THE DATA:
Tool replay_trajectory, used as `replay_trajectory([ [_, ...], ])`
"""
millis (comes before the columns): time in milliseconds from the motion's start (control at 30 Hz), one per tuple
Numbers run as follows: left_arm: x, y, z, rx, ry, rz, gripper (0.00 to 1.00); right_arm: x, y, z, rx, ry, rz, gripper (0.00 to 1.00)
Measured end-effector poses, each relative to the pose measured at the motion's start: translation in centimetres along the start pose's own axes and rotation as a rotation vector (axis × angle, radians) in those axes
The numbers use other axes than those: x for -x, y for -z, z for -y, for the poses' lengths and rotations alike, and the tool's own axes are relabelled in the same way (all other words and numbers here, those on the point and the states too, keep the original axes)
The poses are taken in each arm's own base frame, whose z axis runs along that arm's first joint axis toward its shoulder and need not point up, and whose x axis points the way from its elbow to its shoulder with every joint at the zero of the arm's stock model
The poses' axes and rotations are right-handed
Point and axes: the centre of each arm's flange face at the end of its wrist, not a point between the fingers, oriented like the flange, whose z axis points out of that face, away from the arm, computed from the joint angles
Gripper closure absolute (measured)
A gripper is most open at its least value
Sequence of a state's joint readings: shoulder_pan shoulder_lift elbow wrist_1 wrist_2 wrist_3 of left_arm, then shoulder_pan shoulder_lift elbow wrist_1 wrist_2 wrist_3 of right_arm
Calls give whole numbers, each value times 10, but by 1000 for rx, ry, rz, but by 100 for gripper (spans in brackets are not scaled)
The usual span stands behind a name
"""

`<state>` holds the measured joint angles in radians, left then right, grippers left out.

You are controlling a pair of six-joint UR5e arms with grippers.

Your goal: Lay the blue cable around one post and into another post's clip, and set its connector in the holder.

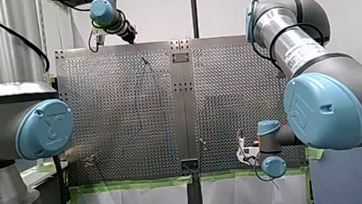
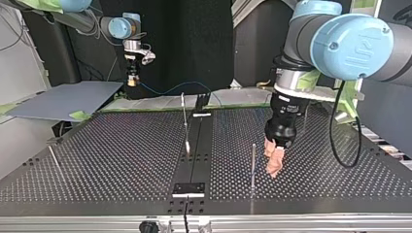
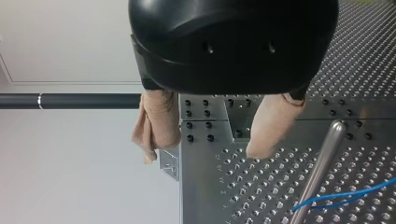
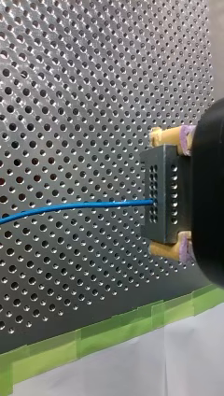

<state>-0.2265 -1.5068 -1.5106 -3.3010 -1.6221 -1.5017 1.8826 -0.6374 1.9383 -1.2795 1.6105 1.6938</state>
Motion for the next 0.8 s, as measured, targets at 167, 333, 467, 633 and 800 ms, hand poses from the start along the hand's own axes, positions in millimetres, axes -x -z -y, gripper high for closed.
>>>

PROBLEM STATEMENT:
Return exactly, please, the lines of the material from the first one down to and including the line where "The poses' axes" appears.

RESPONSE BOX:
Tool replay_trajectory, used as `replay_trajectory([ [_, ...], ])`
"""
millis (comes before the columns): time in milliseconds from the motion's start (control at 30 Hz), one per tuple
Numbers run as follows: left_arm: x, y, z, rx, ry, rz, gripper (0.00 to 1.00); right_arm: x, y, z, rx, ry, rz, gripper (0.00 to 1.00)
Measured end-effector poses, each relative to the pose measured at the motion's start: translation in centimetres along the start pose's own axes and rotation as a rotation vector (axis × angle, radians) in those axes
The numbers use other axes than those: x for -x, y for -z, z for -y, for the poses' lengths and rotations alike, and the tool's own axes are relabelled in the same way (all other words and numbers here, those on the point and the states too, keep the original axes)
The poses are taken in each arm's own base frame, whose z axis runs along that arm's first joint axis toward its shoulder and need not point up, and whose x axis points the way from its elbow to its shoulder with every joint at the zero of the arm's stock model
The poses' axes and rotations are right-handed

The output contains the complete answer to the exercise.